Abstract math such as algebra needs certain brain developmental changes to have taken place before the student can handle it. I knew of a boy in grade six who started algebra through a rigorous online course and with an advanced curriculum who spent three hours a day seven days a week trying to get through the material. The kid and his mother were stressed out so after one semester they moved away from that course. (Thank goodness!) Formerly she took pride in saying her son was years ahead in math.

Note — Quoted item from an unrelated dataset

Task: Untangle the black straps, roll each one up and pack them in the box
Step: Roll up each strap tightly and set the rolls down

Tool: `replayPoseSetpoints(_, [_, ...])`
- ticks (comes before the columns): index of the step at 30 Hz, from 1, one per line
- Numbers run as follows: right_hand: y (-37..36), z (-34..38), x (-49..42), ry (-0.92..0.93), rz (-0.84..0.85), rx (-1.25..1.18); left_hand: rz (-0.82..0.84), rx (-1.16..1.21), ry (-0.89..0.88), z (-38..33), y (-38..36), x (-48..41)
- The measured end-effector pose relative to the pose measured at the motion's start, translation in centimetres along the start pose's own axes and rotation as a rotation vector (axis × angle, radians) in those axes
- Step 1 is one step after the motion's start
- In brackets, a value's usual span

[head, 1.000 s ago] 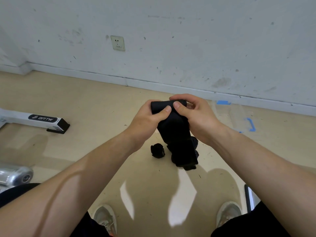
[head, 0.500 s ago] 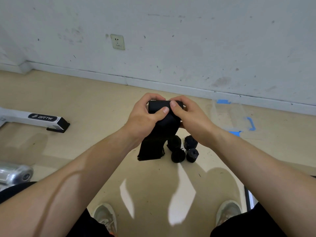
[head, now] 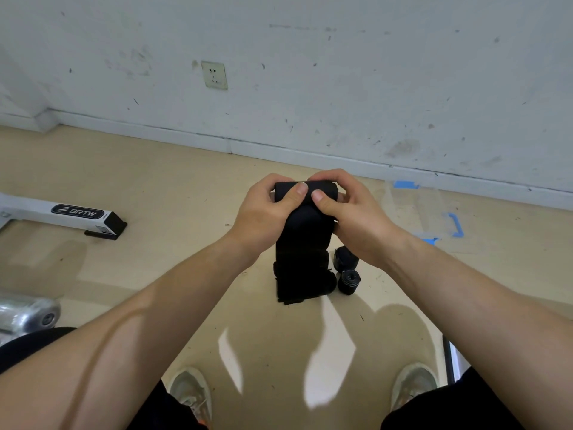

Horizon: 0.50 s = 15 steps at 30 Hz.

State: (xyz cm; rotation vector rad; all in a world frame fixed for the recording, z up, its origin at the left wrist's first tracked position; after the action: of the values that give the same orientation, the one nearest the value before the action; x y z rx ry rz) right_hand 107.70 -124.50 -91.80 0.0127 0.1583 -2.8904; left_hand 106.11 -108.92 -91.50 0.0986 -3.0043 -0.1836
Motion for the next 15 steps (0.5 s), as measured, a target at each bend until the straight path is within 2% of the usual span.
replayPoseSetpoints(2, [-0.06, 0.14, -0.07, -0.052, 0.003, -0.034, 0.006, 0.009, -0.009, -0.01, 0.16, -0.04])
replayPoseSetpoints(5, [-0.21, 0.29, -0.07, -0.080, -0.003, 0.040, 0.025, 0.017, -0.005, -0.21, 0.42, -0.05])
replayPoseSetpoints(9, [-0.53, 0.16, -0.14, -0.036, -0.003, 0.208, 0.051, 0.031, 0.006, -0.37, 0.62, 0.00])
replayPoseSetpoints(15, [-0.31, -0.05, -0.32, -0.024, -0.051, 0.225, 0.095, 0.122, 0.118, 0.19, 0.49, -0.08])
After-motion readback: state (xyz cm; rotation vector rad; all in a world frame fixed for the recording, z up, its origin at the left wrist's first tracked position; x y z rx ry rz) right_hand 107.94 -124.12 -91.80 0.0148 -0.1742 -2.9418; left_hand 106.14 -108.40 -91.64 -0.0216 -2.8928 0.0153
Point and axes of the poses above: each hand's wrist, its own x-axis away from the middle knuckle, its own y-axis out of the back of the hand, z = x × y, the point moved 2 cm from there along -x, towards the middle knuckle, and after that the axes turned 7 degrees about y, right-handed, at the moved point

What is the point of pushing an advanced math onto a student who is not yet ready? I felt this was most likely a case of "the struggle" being brain development issue. There is sometimes a time in preteen's development where the arithmetic is easy and was mastered but they can't yet handle algebra - that is normal.
Then again if a kid is a math whiz and can do higher maths without unhealthily stressing them out, go ahead and do it. There is a difference between working ahead and having too much of a struggle and working ahead and feeling appropriately challenged. Working ahead should be at the student's pace not the choice of the mother who might just want bragging rights to say her child is ahead. Education is about the child not the mother's ego.
Another example is at a co-op my seventh grader was to use a volume two of the writing curriculum which the writer said was grade 9-12. He really struggled. The program was supposed to be used after completion of volume one, which my son didn't do, so he wasn't prepared. I brought him back to volume one which was labeled for use up through the end of grade 8. He finds this easy. Learning is more fun and casual now. And it could be said that he is still working ahead of grade level if he finishes this in grade seven.
Early readers who find the leveled reading books too easy may be able to read above grade level. True reading comprehension is questionable, especially if the child is left to read on their own. It may feel good to brag that our ten year old has read Huckleberry Finn or To Kill a Mockingbird but did they get all the nuances? Do they even know what rape is? Do they know about racism and attitudes in the South in those time periods? Their limited knowledge base of history and culture may make them miss quite a lot that the parents assume they understood.
I know of some homeschoolers who used a school in a box curriculum based on what schools do and crammed the easy work to be done fast, such as working six days a week and working through the summer. I know of two girls in a family who graduated at 12 and 11 years old in this manner. I read an autobiography of a family who was spanked and worked six days a week, through the summer, and rarely was allowed to take a sick day. In this way the oldest graduated at sixteen.
I would ask that you ponder what that means to use an easy curriculum and to graduate early. That same student could have done things like participated in some extra-curricular activities or done projects or did deeper learning and graduated at eighteen instead. Is a fourteen year old homeschool graduate smarter and more knowledgable than a deep learner who didn't use a school in a box program at eighteen? I doubt it.
I'll leave the discussion there without getting into AP classes and dual credit courses taken in the high school years at community college or four year colleges.
Please leave your thoughts if you wish to discuss this interesting topic.